Required action: Please copy out each line of the listing that contains the word "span".

= Beginning of Section =

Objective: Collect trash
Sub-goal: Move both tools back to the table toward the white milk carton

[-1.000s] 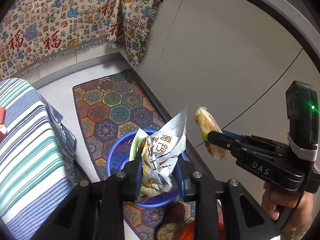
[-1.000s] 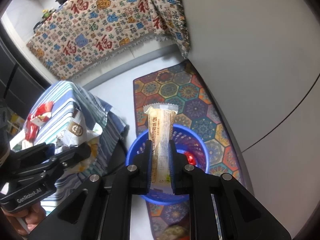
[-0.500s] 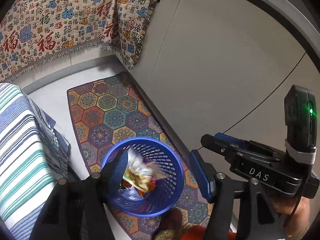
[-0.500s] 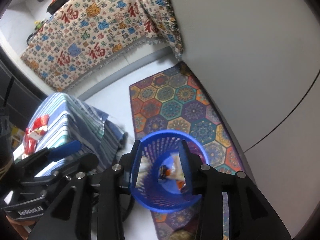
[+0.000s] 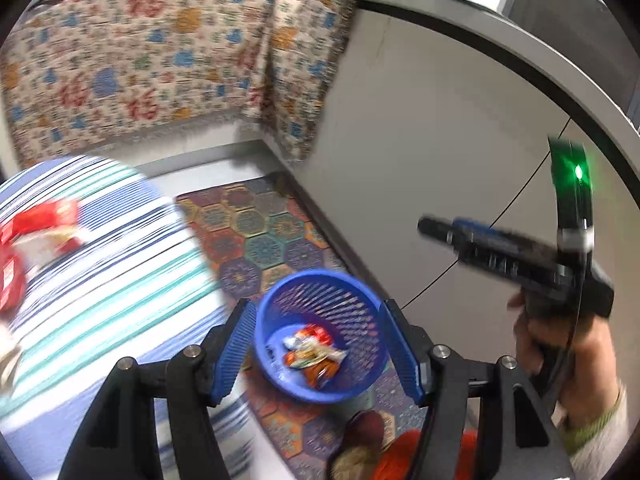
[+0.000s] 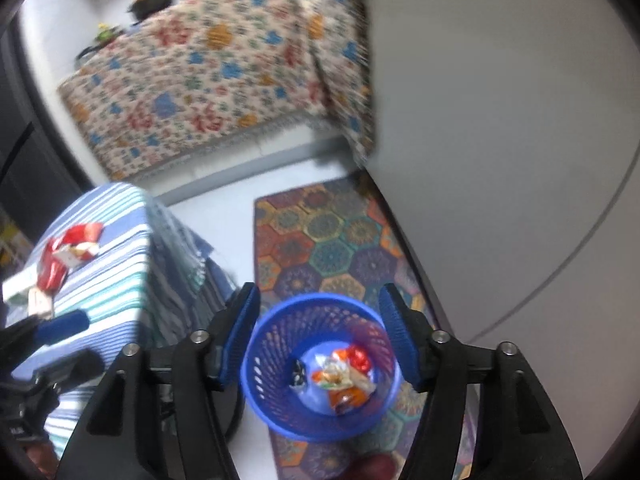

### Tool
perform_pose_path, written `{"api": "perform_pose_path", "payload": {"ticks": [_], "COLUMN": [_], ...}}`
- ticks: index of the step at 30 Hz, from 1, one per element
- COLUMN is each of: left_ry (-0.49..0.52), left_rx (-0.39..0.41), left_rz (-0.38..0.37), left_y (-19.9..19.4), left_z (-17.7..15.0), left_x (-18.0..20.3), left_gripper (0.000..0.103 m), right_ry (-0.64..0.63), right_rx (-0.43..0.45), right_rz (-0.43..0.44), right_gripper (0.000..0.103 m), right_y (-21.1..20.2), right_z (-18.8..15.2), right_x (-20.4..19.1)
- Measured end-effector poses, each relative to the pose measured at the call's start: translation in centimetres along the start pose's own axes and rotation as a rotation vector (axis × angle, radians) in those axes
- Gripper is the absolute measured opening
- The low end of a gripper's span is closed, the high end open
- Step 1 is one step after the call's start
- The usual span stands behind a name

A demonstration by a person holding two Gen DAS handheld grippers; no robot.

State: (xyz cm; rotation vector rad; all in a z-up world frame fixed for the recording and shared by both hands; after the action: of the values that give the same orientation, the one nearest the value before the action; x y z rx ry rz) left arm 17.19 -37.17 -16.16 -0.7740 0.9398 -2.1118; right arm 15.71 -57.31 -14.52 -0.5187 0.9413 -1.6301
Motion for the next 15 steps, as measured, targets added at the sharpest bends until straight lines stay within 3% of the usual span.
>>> {"api": "perform_pose_path", "payload": {"ticks": [4,7,11,15], "left_ry": [-0.065,-0.152,-0.223,-0.239], "left_rx": [0.009,0.008,0.003,0.053], "left_rz": [0.103,0.182,0.323,0.388], "left_y": [-3.4,-6.2,-9.5,-13.2], "left_z": [-4.8,-8.8,-13.0,-14.2], "left_x": [-5.2,-10.5,-17.4,-22.7], "left_gripper": [0.065,0.065,0.065,0.065], "right_ry": [-0.135,-0.238,-0.397,-0.569], "right_rx": [0.034,0.032,-0.03,-0.088], "right_rz": [0.056,0.148,0.308,0.375], "right_gripper": [0.068,0.069,0.07,0.07], "right_y": [-0.8,-0.9,0.0,0.7], "right_z": [-0.4,-1.5,-4.6,-7.9], "right_x": [-6.6,-13.0,-22.3,-28.9]}}
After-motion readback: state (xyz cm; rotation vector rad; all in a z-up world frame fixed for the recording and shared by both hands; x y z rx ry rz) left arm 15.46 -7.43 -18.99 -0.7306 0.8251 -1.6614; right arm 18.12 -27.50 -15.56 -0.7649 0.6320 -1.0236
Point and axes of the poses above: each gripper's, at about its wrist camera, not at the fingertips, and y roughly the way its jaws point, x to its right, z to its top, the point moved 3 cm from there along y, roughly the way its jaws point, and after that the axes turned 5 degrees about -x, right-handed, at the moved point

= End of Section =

Worked solution:
- The low end of a gripper's span is closed, the high end open
- The usual span stands behind a name
Motion for the next 15 steps, as measured, targets added at the sharpest bends until straight lines stay within 3% of the usual span.

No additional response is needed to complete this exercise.